TASK DETAILS:
What follows is a listing. Return every line of it exactly.

COLLECTED DATA:
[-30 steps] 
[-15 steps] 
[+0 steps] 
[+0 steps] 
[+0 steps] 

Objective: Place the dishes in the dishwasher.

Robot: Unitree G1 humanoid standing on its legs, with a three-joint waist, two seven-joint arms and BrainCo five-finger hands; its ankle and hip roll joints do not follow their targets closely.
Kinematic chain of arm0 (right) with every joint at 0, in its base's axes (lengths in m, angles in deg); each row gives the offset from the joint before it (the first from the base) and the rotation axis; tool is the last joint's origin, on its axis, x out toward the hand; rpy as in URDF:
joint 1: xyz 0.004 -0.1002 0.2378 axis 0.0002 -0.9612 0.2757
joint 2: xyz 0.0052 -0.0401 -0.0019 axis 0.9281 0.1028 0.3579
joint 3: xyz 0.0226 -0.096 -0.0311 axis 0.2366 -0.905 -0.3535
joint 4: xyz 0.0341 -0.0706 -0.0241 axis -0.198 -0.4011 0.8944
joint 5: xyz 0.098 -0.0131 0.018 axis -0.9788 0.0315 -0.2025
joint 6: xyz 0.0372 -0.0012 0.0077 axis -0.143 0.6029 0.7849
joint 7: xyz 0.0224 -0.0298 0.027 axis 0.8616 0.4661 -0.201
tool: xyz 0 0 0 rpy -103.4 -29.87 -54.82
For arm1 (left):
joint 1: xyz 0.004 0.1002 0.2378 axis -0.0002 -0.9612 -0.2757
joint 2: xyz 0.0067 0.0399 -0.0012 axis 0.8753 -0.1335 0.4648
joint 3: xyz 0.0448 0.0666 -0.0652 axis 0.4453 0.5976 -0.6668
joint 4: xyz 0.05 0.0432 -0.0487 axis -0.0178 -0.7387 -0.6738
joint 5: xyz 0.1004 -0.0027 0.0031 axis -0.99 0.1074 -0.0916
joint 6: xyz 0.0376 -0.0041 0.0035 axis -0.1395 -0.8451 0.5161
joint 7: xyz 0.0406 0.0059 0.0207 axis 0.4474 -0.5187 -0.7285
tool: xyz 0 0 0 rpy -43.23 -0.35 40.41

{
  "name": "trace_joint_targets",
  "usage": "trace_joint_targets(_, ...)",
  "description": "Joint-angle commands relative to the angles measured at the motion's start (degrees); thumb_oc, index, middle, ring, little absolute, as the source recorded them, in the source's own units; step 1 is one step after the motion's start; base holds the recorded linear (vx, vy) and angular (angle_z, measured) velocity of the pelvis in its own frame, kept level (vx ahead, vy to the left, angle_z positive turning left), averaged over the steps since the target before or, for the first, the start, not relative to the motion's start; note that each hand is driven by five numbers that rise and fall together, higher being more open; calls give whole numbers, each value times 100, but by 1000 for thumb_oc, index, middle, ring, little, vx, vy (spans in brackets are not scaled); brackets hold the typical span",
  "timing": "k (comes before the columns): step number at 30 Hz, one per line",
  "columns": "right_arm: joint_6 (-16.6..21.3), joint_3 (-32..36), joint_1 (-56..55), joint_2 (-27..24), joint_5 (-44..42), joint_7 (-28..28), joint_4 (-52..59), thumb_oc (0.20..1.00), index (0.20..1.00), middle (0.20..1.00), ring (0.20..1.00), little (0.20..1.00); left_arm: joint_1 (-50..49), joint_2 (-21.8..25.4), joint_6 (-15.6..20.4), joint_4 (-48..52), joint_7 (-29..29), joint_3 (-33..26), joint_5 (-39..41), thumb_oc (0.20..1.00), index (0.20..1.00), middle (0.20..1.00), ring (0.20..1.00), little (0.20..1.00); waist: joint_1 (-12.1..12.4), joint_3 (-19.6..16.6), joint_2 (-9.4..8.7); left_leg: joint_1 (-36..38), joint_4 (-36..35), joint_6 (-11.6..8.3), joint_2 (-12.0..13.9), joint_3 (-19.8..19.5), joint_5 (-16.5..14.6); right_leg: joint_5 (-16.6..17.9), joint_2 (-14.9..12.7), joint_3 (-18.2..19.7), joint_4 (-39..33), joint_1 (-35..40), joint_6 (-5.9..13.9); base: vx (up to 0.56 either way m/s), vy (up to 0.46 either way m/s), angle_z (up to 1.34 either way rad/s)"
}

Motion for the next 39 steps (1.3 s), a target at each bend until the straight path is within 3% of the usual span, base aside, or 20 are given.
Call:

YOUR RESPONSE:
[-30 steps] 
[-15 steps] 
[+0 steps] 
[+0 steps] 
[+0 steps] 

Objective: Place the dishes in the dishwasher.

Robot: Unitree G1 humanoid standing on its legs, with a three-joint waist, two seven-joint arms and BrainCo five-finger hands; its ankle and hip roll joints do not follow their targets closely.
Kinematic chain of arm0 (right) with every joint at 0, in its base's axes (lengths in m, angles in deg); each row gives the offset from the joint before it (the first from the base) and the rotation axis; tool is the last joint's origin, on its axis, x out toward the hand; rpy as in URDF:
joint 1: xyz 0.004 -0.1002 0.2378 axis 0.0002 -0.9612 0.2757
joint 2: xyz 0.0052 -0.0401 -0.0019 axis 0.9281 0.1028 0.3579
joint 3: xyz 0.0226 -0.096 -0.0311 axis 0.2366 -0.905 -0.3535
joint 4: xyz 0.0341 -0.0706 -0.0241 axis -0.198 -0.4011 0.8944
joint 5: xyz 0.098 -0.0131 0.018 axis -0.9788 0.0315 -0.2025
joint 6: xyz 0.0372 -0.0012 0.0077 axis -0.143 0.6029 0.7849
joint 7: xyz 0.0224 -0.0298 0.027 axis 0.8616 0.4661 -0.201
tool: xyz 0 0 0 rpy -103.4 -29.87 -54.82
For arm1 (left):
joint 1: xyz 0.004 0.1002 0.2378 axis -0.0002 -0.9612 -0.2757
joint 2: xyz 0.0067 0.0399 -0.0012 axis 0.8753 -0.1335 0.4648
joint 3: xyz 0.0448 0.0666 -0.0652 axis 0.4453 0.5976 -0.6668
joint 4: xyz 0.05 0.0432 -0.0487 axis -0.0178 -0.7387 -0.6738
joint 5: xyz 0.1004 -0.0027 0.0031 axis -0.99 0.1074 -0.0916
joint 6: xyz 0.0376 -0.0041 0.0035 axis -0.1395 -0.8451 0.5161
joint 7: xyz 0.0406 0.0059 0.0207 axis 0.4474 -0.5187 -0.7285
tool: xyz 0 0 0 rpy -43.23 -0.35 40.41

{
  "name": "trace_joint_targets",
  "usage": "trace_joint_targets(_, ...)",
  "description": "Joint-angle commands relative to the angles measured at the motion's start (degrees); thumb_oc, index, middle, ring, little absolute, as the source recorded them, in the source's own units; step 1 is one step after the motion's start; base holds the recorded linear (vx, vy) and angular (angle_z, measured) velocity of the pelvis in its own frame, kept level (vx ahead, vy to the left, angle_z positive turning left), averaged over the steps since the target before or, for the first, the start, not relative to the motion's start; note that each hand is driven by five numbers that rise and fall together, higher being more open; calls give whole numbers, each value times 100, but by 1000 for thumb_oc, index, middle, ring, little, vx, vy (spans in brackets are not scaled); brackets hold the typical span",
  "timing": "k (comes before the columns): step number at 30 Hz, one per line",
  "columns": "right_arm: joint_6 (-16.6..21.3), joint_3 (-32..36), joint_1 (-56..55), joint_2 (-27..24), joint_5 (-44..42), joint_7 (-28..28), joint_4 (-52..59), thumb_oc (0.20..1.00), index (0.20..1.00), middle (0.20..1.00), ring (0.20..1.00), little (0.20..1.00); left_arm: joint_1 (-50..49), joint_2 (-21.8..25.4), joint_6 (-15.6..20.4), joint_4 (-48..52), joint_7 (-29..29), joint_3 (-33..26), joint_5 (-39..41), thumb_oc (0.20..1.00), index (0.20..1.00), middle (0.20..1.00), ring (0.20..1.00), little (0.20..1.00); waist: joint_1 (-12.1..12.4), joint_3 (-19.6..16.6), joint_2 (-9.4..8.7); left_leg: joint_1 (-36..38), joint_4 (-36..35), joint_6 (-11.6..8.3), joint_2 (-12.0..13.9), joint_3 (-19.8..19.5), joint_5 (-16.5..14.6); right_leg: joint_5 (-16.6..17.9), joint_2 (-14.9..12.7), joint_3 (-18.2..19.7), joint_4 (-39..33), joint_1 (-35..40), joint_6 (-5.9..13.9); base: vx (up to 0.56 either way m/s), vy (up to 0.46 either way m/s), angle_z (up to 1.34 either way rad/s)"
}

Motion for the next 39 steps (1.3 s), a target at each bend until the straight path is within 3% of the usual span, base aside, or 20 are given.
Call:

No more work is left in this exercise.